I am using SM-194 which is not quite as slow as T-SPX, but nowhere near as fast as Flavor of Italy. I like the flavor profile and the color it brings....


----------



## indaswamp (Sep 8, 2022)

I find SM-194 will hit pH target around 27-30hrs. Using 1/3 dextrose and 2/3 sucrose for the sugars. Sucrose can be broken down by the bacteria in SM-194 but at a slower rate. This gives the Staph. bacteria more time to grow and do their work.

With that sugar combo, I find Flavor of Italy usually hits pH target @18-24 hours. T-SPX is usually 36-48 hours.


----------



## indaswamp (Sep 8, 2022)

Also-as long as pH stays above 5.0, the staph bacteria can still perform.

Flavor of Italy is said to have a subspecies strain of Staph.
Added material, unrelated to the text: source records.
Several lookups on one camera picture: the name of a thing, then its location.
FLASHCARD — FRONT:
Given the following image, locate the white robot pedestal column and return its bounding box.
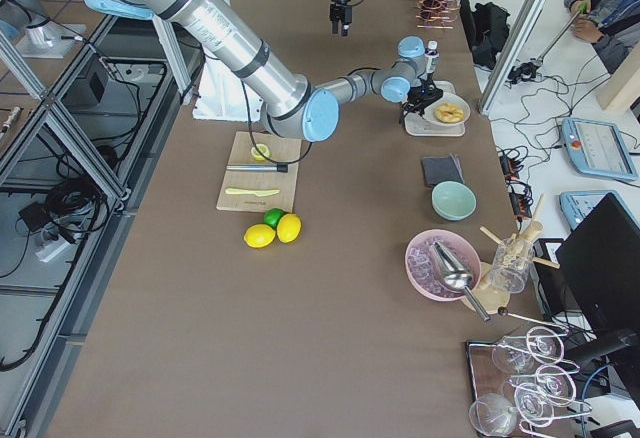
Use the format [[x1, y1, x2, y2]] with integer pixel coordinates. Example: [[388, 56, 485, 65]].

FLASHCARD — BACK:
[[191, 0, 269, 123]]

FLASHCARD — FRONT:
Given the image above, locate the half lemon slice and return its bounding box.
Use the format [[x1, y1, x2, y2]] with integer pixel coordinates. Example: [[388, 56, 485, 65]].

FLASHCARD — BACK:
[[250, 143, 271, 162]]

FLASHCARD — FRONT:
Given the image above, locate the dark tea bottle on tray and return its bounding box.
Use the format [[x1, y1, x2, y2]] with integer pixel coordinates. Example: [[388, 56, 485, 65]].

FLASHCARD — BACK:
[[422, 40, 439, 88]]

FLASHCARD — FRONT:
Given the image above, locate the blue teach pendant lower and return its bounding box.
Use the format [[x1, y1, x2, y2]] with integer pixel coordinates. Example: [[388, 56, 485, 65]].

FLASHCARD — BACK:
[[559, 190, 620, 230]]

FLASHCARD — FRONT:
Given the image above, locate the metal ice scoop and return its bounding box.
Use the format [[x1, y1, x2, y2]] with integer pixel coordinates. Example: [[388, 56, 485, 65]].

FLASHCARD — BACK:
[[431, 242, 491, 322]]

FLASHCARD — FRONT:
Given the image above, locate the blue teach pendant upper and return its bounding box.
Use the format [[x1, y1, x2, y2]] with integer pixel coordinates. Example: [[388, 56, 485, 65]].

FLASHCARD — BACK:
[[561, 117, 639, 181]]

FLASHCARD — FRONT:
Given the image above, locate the person seated in background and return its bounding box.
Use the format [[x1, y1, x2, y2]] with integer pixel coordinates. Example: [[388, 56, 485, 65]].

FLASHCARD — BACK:
[[564, 0, 639, 74]]

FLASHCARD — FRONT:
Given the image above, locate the twisted glazed donut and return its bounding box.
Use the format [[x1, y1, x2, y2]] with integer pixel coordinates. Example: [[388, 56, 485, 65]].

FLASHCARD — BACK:
[[434, 103, 465, 124]]

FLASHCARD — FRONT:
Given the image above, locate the white round plate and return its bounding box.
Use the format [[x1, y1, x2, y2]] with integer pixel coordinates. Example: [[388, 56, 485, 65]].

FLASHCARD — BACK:
[[423, 92, 471, 127]]

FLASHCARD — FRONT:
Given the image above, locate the wine glass rack tray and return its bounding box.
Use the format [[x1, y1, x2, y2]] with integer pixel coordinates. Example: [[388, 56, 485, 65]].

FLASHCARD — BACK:
[[465, 323, 592, 437]]

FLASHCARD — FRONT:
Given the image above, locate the cream rabbit tray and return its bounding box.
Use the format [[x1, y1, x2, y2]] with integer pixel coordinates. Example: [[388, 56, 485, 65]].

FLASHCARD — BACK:
[[404, 80, 466, 137]]

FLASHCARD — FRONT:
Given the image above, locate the pink bowl of ice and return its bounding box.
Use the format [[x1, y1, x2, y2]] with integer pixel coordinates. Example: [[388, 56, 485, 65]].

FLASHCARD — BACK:
[[405, 229, 481, 302]]

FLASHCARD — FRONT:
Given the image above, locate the yellow lemon far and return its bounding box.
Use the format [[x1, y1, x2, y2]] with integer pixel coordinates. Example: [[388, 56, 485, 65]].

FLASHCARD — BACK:
[[276, 213, 302, 243]]

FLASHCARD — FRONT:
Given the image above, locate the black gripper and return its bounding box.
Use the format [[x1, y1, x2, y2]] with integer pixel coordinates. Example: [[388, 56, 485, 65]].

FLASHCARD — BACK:
[[399, 78, 444, 123], [329, 0, 353, 37]]

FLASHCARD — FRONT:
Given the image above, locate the yellow lemon near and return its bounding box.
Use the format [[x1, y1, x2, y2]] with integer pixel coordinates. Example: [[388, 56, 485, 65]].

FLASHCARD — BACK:
[[243, 223, 276, 249]]

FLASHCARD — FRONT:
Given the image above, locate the copper wire bottle rack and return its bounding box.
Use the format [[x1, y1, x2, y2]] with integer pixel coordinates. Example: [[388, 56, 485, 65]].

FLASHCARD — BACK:
[[416, 0, 460, 30]]

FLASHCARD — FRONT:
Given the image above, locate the wooden cutting board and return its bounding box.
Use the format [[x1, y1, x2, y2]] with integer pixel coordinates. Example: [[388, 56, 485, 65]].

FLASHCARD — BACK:
[[216, 131, 302, 213]]

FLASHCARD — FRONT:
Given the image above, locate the blue teach pendant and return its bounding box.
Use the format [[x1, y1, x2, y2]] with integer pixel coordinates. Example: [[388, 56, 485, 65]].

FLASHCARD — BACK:
[[561, 117, 639, 181], [559, 190, 620, 230]]

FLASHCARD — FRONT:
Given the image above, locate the aluminium frame post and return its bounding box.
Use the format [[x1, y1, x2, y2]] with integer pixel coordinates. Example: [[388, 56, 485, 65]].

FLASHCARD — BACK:
[[478, 0, 546, 117]]

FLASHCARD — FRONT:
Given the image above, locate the green lime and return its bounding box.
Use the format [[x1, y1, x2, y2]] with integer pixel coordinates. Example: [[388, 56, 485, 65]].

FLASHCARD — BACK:
[[263, 208, 286, 229]]

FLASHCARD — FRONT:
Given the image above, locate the mint green bowl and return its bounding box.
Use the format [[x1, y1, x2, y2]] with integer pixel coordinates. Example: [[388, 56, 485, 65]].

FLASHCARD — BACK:
[[431, 181, 477, 221]]

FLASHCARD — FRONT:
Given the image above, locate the clear glass mug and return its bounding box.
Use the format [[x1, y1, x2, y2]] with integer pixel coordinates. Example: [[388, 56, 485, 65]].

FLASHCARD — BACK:
[[489, 237, 533, 294]]

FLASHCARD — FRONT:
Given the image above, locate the yellow plastic knife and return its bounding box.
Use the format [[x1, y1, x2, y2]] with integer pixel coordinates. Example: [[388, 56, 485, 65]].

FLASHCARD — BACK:
[[224, 187, 280, 197]]

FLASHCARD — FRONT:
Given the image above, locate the yellow lemon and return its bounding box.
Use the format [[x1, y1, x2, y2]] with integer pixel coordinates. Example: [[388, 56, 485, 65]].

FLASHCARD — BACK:
[[276, 213, 302, 243], [243, 223, 276, 249]]

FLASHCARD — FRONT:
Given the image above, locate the black monitor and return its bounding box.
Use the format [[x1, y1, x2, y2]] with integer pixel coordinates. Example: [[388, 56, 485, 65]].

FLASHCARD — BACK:
[[557, 193, 639, 332]]

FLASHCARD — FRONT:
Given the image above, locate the grey folded cloth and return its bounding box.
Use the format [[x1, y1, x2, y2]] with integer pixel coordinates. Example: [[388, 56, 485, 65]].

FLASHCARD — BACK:
[[421, 154, 465, 187]]
Carnosus Utilus that can perform flavor development down to about pH4.7...


----------



## indaswamp (Sep 8, 2022)

SM-194 contains Debaryomyces hansenii yeast, Lactobacillus sakei, Pediococcus pentosaceus, Staphylococcus carnosus, and Staphylococcus xylosus...


----------



## indaswamp (Sep 8, 2022)

Also, this salami has quite a bit of lemon zest in it. Lemon zest is as acidic as the juice, running pH 3.2-3.5. The pH drop in the salami is not totally due to lactic acid created by the bacteria culture-the lemon zest is leaching citric acid into the mince as well.....


----------



## indaswamp (Sep 8, 2022)

Also- SM-194 has the same mix of bacteria as B-LC-007, but without the Pediococcus Acidilactici. That bacteria is an *EXTRA FAST* fermenting bacteria. If you want to ferment slow, you really have to watch your temps. with all cultures that contain that strain!


----------



## SCBBQ (Sep 8, 2022)

Sounds good. I'm planning on trying the recipe as well, hopefully this weekend, so I'll keep a close watch on PH levels earlier.


----------



## indaswamp (Sep 8, 2022)

Here is a comparison pic....SM-194 culture used in the salami on the front right, T-SPX used in salami on the left along the wall...


----------



## tx smoker (Sep 8, 2022)

Jeez Keith, you have taken this to a whole new level buddy. That looks and sounds like it is going to be amazing!! I'll be waiting to see the finished product...with beer and popcorn in hand   

Robert


----------



## indaswamp (Sep 8, 2022)

The pH hit 5.14 @ 26hrs. fermentation.





I feel fairly good that I got the amount of sugars right, but I'm dropping the temp. in the accelerated drying chamber to 47-53*F just for insurance to allow the salami time to drop the Aw to stop the lactic acid bacteria from producing any more acid. When they hit about 15% weight loss, I'll transfer to my new maturing chamber.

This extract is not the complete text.